### SOURCE DATA ###
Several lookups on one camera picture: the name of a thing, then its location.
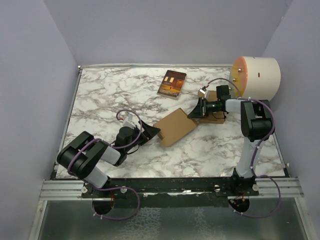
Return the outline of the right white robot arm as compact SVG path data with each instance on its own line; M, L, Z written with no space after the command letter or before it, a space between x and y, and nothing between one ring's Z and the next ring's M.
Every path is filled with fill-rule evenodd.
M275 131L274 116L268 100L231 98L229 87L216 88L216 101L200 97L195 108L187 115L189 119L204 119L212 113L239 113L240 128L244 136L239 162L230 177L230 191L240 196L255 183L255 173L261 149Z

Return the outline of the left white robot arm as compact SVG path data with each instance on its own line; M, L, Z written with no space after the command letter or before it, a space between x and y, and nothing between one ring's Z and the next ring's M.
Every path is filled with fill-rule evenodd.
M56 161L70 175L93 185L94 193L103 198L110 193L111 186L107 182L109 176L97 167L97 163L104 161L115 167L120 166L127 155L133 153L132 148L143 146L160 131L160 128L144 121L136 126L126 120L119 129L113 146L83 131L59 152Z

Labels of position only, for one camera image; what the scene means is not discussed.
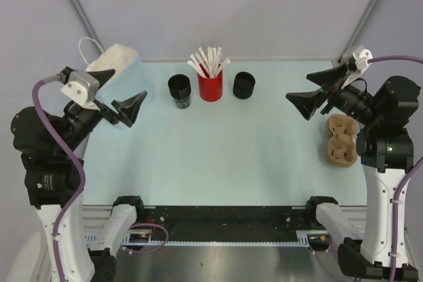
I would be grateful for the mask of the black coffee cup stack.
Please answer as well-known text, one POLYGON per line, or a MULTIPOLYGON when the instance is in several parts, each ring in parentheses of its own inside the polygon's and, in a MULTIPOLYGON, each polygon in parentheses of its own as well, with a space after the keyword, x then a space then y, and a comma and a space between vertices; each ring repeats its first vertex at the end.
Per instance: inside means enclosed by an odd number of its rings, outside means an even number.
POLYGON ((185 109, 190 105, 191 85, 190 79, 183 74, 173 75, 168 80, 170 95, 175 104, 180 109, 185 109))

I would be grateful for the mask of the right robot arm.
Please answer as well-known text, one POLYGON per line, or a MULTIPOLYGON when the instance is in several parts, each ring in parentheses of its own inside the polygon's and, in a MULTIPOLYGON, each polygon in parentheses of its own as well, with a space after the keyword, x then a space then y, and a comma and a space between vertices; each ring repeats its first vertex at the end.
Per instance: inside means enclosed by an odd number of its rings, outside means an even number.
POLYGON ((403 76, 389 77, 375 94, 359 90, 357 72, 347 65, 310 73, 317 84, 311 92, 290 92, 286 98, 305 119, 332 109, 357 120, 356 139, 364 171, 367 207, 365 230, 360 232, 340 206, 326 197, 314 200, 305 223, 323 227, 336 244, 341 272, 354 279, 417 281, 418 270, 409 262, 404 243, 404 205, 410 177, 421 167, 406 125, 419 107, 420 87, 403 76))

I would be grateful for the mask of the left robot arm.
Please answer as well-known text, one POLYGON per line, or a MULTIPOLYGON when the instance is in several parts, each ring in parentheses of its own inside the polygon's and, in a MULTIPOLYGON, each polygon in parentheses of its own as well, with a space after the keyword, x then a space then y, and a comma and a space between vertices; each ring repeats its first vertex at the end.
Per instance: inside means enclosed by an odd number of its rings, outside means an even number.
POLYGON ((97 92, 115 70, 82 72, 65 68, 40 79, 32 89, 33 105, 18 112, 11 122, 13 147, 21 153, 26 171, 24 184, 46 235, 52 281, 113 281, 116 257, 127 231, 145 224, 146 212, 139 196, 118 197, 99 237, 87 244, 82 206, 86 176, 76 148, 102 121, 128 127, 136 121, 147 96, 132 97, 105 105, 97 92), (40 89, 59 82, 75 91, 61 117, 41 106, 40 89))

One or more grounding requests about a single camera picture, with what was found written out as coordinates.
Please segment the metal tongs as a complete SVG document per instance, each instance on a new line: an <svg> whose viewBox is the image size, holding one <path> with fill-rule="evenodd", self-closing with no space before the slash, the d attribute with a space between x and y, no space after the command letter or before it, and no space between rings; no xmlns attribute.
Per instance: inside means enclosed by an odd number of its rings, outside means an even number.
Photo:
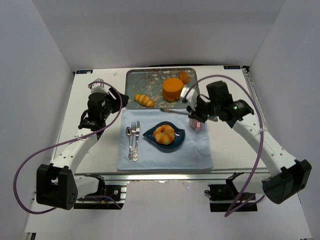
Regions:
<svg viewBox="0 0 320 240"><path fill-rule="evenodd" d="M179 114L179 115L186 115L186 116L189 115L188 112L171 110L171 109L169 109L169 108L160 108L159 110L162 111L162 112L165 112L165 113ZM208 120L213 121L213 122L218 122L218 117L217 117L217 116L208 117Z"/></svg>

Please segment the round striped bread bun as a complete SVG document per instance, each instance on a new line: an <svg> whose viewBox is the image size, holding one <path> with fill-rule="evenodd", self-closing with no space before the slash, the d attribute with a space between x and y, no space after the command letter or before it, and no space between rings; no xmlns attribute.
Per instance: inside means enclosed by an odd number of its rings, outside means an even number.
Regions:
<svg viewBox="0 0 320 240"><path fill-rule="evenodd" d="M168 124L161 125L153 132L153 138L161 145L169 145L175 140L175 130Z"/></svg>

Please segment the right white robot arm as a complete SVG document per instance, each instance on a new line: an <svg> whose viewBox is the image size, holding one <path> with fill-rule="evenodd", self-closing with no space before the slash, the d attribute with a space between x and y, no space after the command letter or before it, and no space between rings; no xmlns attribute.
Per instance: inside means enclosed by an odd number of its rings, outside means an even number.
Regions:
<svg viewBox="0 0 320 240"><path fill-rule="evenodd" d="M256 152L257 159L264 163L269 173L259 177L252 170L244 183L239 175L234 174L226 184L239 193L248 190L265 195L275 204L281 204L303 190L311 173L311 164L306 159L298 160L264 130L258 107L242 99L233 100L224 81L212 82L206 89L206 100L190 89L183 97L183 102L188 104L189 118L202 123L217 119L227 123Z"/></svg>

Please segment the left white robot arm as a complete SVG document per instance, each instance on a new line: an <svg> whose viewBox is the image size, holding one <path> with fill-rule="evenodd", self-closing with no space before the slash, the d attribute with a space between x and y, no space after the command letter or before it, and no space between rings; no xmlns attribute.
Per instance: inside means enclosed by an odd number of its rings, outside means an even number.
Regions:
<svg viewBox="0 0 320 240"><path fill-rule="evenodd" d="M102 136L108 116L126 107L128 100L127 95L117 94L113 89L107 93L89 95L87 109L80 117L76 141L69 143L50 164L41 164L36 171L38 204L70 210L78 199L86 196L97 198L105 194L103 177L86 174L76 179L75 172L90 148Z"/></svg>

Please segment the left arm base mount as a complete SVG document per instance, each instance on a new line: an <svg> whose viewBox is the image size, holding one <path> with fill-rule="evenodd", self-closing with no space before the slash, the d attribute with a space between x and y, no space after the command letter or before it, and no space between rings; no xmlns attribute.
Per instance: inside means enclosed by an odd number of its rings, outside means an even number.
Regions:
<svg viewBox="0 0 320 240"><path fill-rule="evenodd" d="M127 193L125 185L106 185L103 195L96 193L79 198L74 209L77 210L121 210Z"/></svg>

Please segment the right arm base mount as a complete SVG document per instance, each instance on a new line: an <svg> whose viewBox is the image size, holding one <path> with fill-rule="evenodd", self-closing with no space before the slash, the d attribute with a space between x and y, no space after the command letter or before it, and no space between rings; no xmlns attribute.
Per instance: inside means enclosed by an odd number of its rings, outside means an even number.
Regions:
###
### WHAT YOU ARE ASKED TO DO
Every line of the records above that contains the word "picture" should be counted, and only the total given.

### EXPECTED ANSWER
2